Exercise ::
Please restate the data that follows, leaving every word in place.

Recorded information ::
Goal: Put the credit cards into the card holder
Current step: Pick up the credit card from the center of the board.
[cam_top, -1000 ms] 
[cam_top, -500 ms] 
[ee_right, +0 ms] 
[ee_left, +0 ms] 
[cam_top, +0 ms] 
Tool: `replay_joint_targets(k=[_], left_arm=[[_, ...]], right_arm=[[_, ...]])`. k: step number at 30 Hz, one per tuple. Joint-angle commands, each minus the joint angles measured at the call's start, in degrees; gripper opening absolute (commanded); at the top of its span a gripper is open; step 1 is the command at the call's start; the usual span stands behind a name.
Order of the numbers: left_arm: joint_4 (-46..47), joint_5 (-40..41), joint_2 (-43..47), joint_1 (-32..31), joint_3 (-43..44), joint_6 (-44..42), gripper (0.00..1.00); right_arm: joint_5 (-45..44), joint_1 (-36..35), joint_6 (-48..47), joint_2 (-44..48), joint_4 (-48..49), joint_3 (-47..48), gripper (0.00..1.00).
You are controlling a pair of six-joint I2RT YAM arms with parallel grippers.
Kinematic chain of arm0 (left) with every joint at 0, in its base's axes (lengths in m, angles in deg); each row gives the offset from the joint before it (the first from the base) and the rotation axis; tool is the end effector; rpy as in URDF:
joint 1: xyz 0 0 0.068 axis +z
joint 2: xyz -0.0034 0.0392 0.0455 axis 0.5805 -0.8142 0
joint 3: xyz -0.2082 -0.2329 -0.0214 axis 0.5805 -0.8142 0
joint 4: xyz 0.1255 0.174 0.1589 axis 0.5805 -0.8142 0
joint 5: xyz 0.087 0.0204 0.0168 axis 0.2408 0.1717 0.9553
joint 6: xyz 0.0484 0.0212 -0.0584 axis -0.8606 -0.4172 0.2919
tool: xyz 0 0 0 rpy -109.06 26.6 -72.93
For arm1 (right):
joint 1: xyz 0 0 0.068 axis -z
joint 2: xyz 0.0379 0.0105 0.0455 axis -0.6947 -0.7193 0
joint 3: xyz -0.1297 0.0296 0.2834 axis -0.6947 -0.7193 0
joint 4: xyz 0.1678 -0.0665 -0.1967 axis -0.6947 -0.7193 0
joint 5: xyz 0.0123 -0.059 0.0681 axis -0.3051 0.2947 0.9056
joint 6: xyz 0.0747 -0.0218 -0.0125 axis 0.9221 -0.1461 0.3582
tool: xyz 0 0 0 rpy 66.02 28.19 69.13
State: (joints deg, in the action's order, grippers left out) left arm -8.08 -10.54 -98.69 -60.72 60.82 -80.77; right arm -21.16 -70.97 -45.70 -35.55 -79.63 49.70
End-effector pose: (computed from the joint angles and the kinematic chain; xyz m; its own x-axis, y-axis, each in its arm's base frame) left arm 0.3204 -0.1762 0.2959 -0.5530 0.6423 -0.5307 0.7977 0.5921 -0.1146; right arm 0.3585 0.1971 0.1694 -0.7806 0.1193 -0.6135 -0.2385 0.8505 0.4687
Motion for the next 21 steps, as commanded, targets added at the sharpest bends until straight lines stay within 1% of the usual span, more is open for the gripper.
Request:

Reply to the task ::
Goal: Put the credit cards into the card holder
Current step: Pick up the credit card from the center of the board.
[cam_top, -1000 ms] 
[cam_top, -500 ms] 
[ee_right, +0 ms] 
[ee_left, +0 ms] 
[cam_top, +0 ms] 
Tool: `replay_joint_targets(k=[_], left_arm=[[_, ...]], right_arm=[[_, ...]])`. k: step number at 30 Hz, one per tuple. Joint-angle commands, each minus the joint angles measured at the call's start, in degrees; gripper opening absolute (commanded); at the top of its span a gripper is open; step 1 is the command at the call's start; the usual span stands behind a name.
Order of the numbers: left_arm: joint_4 (-46..47), joint_5 (-40..41), joint_2 (-43..47), joint_1 (-32..31), joint_3 (-43..44), joint_6 (-44..42), gripper (0.00..1.00); right_arm: joint_5 (-45..44), joint_1 (-36..35), joint_6 (-48..47), joint_2 (-44..48), joint_4 (-48..49), joint_3 (-47..48), gripper (0.00..1.00).
You are controlling a pair of six-joint I2RT YAM arms with parallel grippers.
Kinematic chain of arm0 (left) with every joint at 0, in its base's axes (lengths in m, angles in deg); each row gives the offset from the joint before it (the first from the base) and the rotation axis; tool is the end effector; rpy as in URDF:
joint 1: xyz 0 0 0.068 axis +z
joint 2: xyz -0.0034 0.0392 0.0455 axis 0.5805 -0.8142 0
joint 3: xyz -0.2082 -0.2329 -0.0214 axis 0.5805 -0.8142 0
joint 4: xyz 0.1255 0.174 0.1589 axis 0.5805 -0.8142 0
joint 5: xyz 0.087 0.0204 0.0168 axis 0.2408 0.1717 0.9553
joint 6: xyz 0.0484 0.0212 -0.0584 axis -0.8606 -0.4172 0.2919
tool: xyz 0 0 0 rpy -109.06 26.6 -72.93
For arm1 (right):
joint 1: xyz 0 0 0.068 axis -z
joint 2: xyz 0.0379 0.0105 0.0455 axis -0.6947 -0.7193 0
joint 3: xyz -0.1297 0.0296 0.2834 axis -0.6947 -0.7193 0
joint 4: xyz 0.1678 -0.0665 -0.1967 axis -0.6947 -0.7193 0
joint 5: xyz 0.0123 -0.059 0.0681 axis -0.3051 0.2947 0.9056
joint 6: xyz 0.0747 -0.0218 -0.0125 axis 0.9221 -0.1461 0.3582
tool: xyz 0 0 0 rpy 66.02 28.19 69.13
State: (joints deg, in the action's order, grippers left out) left arm -8.08 -10.54 -98.69 -60.72 60.82 -80.77; right arm -21.16 -70.97 -45.70 -35.55 -79.63 49.70
End-effector pose: (computed from the joint angles and the kinematic chain; xyz m; its own x-axis, y-axis, each in its arm's base frame) left arm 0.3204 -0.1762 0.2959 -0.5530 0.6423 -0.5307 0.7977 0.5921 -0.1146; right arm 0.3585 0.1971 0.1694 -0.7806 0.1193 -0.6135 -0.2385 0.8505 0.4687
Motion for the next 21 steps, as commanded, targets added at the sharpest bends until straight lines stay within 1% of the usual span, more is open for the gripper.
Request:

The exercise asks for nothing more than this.